The command only computes the correlations for the `max_lateral_position` quality metric.

### 6. Offline Evaluation

Download the offline evaluation datasets from [here](https://drive.switch.ch/index.php/s/4GyponKp6hx1Rs6) and copy them within the `logs` folder of this repository. Let us carry out the offline evaluation for the `dave2` model.

### 5.1. Simulated images

From the root of the project type:

```commandline
python compute_offline_metrics.py --archive-path logs \
--archive-names offline-evaluation-beamng-dave2 offline-evaluation-donkey-dave2.npz \
--show-plot
```

to compute the correlation and the distance between the prediction error distributions of `BeamNG` and `Donkey`. Save the plot where desired.

Type:

```commandline
python compute_offline_metrics.py --archive-path logs \
--archive-names offline-evaluation-udacity-dave2 offline-evaluation-donkey-dave2.npz \
--show-plot
```

to compute the correlation and the distance between the prediction error distributions of `Udacity` and `Donkey`. Save the plot where desired.

Type:

```commandline
python compute_offline_metrics.py --archive-path logs \
--archive-names offline-evaluation-beamng-dave2 offline-evaluation-udacity-dave2 offline-evaluation-donkey-dave2.npz \
--show-plot
```

to merge the prediction error distributions of `BeamNG` and `Udacity` and compute its correlation and distance w.r.t. the prediction error distribution of `Donkey`. Save the plot where desired.

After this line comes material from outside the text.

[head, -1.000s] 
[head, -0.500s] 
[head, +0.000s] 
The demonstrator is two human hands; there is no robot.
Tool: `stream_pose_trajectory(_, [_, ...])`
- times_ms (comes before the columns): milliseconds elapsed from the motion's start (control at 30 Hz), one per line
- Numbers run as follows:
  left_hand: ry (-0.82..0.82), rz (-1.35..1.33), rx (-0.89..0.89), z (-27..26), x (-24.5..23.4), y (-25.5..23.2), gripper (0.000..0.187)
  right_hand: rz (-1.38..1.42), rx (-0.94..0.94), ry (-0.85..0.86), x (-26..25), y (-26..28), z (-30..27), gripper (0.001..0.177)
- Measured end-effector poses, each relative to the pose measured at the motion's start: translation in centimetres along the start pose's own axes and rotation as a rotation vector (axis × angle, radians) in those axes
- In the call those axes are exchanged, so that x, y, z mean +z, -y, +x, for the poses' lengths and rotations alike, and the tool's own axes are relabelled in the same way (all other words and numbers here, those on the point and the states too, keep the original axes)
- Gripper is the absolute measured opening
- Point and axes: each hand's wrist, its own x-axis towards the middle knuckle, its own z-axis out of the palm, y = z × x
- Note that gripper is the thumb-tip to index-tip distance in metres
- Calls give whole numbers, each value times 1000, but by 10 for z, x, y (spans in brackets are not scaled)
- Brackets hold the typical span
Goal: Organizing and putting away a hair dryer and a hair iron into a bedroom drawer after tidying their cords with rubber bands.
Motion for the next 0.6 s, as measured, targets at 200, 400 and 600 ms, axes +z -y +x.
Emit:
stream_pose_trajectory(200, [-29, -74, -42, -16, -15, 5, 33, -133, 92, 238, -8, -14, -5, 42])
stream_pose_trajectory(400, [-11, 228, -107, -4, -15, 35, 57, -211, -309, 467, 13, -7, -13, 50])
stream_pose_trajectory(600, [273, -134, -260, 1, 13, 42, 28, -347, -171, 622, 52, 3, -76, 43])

### 5.2. Pseudo-real images

From the root of the project type:

```commandline
python compute_offline_metrics.py --archive-path logs \
--archive-names offline-evaluation-fake-beamng-dave2 offline-evaluation-fake-donkey-dave2.npz \
--show-plot
```

to compute the correlation and the distance between the prediction error distributions of `BeamNG` and `Donkey`. Save the plot where desired.

Type:

```commandline
python compute_offline_metrics.py --archive-path logs \
--archive-names offline-evaluation-fake-udacity-dave2 offline-evaluation-fake-donkey-dave2.npz \
--show-plot
```

to compute the correlation and the distance between the prediction error distributions of `Udacity` and `Donkey`. Save the plot where desired.

Type:

```commandline
python compute_offline_metrics.py --archive-path logs \
--archive-names offline-evaluation-fake-beamng-dave2 offline-evaluation-fake-udacity-dave2 offline-evaluation-fake-donkey-dave2.npz \
--show-plot
```

to merge the prediction error distributions of `BeamNG` and `Udacity` and compute its correlation and distance w.r.t. the prediction error distribution of `Donkey`. Save the plot where desired.